Ross Byrne has a polished right toe - this has long been established - and is worth every penny Leinster pay him, but you wonder how long he will be able to fend off Harry Byrne and Ciarán Frawley at club level.
An international flyhalf must be able to thrive on the gainline. Perilously close to belts of England backrowers is where Byrne needed to exist if the power of Aki and Chris Farrell was to be unleashed. That was Ireland’s only true weapon but it was never used because Byrne is not the answer.
Again - back to the long list - there is a queue of outhalves that need to be exposed as soon as possible.

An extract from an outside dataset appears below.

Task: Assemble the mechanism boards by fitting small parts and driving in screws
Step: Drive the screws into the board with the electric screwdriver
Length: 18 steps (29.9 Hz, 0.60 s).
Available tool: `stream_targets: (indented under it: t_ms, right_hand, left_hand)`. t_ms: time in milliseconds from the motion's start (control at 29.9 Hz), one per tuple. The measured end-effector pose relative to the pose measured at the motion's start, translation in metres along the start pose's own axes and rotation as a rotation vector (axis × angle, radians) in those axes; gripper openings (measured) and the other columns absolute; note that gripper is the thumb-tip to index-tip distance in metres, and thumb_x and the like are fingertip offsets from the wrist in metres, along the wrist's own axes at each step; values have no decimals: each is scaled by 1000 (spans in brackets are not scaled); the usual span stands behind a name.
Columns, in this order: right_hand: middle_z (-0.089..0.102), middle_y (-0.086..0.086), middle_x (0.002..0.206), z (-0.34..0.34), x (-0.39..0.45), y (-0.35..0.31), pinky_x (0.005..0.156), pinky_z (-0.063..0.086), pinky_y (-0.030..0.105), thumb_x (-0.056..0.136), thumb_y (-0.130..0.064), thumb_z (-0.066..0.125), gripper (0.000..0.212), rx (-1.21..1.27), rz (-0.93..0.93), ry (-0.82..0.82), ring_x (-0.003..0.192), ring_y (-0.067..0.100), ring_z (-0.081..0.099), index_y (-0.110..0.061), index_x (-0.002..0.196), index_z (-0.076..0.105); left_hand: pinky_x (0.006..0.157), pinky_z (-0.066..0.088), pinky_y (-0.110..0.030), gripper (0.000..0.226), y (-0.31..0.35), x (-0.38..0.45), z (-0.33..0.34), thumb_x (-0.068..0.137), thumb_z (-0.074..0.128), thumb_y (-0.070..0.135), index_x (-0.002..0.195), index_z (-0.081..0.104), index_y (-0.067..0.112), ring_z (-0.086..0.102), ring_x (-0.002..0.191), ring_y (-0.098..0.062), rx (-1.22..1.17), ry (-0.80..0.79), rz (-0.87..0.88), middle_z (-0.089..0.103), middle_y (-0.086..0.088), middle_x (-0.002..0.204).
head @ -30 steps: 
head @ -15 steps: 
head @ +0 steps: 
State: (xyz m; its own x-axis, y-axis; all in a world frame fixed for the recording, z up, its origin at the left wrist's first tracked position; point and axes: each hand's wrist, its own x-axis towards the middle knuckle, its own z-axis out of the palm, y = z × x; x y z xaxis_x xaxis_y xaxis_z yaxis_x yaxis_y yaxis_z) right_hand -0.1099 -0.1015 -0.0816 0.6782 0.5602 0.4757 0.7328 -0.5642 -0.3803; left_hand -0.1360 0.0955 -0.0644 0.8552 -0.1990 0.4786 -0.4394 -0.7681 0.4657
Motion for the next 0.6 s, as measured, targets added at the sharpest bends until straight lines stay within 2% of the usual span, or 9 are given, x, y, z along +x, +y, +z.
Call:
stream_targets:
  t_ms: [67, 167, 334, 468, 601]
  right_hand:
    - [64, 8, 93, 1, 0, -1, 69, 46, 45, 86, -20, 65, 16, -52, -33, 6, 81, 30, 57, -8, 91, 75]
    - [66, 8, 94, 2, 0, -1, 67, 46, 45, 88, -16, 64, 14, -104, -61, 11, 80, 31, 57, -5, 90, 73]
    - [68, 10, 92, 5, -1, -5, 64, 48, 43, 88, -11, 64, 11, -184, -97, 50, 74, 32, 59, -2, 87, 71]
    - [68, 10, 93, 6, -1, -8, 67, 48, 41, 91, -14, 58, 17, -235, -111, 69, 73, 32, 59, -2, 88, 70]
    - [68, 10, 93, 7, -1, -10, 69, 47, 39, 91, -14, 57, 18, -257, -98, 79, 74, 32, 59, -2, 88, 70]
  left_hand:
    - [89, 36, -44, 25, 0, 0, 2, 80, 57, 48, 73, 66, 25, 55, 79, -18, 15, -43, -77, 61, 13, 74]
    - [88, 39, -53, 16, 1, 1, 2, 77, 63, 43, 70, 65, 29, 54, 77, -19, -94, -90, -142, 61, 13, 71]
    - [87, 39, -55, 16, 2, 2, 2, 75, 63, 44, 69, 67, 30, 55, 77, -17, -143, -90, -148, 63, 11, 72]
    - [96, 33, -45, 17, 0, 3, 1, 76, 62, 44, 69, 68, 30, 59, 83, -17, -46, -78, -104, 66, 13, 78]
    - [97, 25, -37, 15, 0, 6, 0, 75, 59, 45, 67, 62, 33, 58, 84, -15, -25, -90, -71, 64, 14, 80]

Billy Burns, who is definitely not the answer in a post Sexton era (which may never actually come), closed down the show with a pretty chip for Jacob Stockdale’s try. It took 74 minutes to avoided being nilled.
Harry Byrne, no Ben Healy, no Jack Crowley is the chosen one. One of them will eventually glide through but the next two years could prove groundhog day every time Ireland come up against England, France, South Africa and New Zealand, unless the pack is strengthened.
England can easily beat Ireland performing at about 70 per cent
“It felt like an 80 minute defensive session for England,” said Stephen Ferris on RTÉ. “We talk about Ireland evolving, but surely England need to evolve if they are to win a World Cup.”
Maro Itoje is so obviously the best player on the planet but, again, this result is as much a coaching issue as it is a player problem. Lots of technical work to be done by Farrell's backroom. The focus can only turn on what they are doing if the performances do not improve.